As amostras foram analisadas usando o software Sequencing Analysis v 3.7 (Applied Biosystems, Foster City, CA, EUA). O alinhamento de sequências HPV foi realizado com sequências apresentadas no banco de dados do GenBank usando o software BLASTn (https://blast.ncbi.nlm.nih.gov/) e o banco de dados do Los Alamos Data National Laboratory Theoretical Biology and Biophysics HPV (https://pave.niaid.nih.gov/).

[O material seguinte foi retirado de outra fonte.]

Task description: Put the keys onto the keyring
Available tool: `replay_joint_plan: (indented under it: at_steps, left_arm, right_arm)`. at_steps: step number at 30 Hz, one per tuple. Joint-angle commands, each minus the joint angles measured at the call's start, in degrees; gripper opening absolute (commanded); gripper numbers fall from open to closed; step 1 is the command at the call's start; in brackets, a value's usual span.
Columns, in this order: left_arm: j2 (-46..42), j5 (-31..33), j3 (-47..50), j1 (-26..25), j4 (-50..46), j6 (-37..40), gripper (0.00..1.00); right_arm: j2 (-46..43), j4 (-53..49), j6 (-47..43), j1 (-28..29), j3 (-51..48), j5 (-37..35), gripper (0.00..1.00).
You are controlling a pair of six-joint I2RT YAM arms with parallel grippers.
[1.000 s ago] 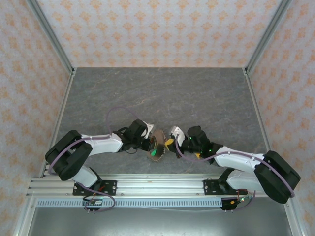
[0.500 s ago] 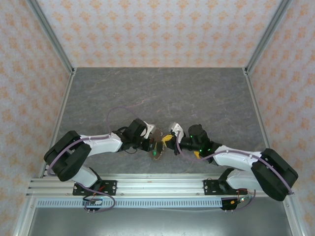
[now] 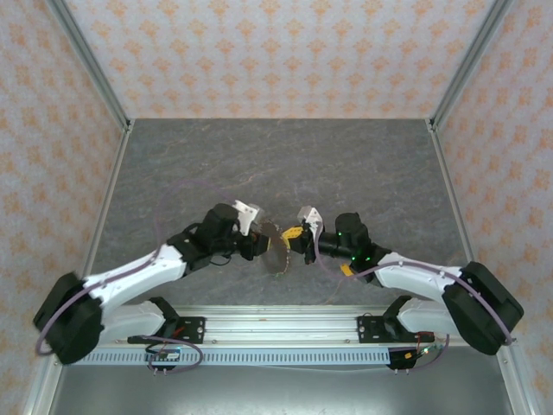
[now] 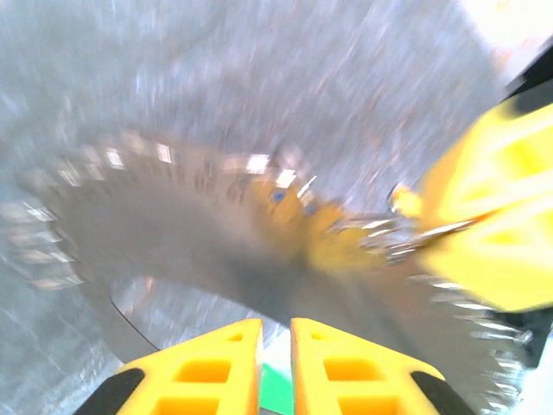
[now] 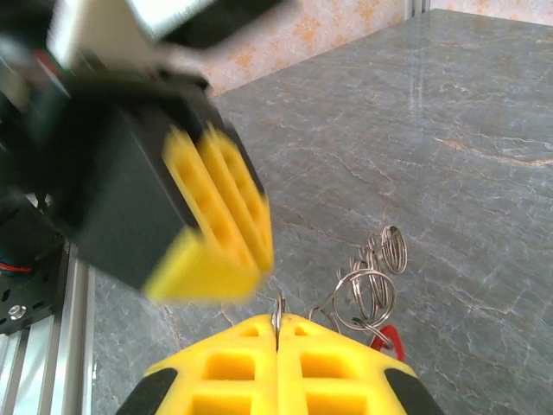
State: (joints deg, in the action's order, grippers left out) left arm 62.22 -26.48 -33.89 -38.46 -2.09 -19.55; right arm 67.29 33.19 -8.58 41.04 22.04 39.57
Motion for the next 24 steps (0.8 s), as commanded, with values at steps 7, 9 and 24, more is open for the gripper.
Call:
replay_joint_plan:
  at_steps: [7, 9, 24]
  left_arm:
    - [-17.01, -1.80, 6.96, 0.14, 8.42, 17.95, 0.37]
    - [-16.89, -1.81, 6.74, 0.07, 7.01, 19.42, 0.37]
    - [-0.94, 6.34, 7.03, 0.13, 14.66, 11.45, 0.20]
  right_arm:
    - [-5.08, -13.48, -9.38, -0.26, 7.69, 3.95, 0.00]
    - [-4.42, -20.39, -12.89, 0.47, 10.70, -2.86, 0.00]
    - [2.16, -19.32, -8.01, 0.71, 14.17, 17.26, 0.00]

Quando as sequências obtidas eram de má qualidade devido ao baixo rendimento do produto PCR, os produtos PCR foram clonados no pGEM-T Easy Vector (Promega, Madison, WI) após a purificação com o Gel SV Wizard e o kit PCR Clean-Up System (Promega), e o sequenciamento dos insertos foi realizado utilizando os primers M13 forward e reverse.
Análise estatística
Dados do diagnóstico clínico, dados demográficos e análise virológica foram tabulados e analisados usando o software estatístico SPSS ‘Statistical Package for Social Sciences, SPSS versão 25.0’ (IBM Corp, Armonk, NY, USA). Estatística descritiva: foram calculadas frequências/percentagens, medidas de centro e dispersão. Para testar a igualdade das médias, foi utilizado o teste t de duas amostras para todas as variáveis contínuas quando a normalidade era mantida, caso contrário, foi utilizado o teste Mann Whitney U. Para a comparação das médias de três grupos, foi utilizada a análise de variância ou o teste de Kruskal-Wallis, dependendo das suposições satisfeitas. O teste de Pearson chi square para independência ou o teste exato de Fisher foram usados para testar associações entre duas variáveis categóricas quando as suposições foram satisfeitas. Para modelar um resultado binário com um conjunto de covariáveis, foi implementada uma regressão logística, e foram estimados os rácios de probabilidade bruta e ajustada e seus intervalos de confiança de 95%. Todos os testes foram dois seguidos e um valor de P inferior a 5% foi considerado estatisticamente significativo.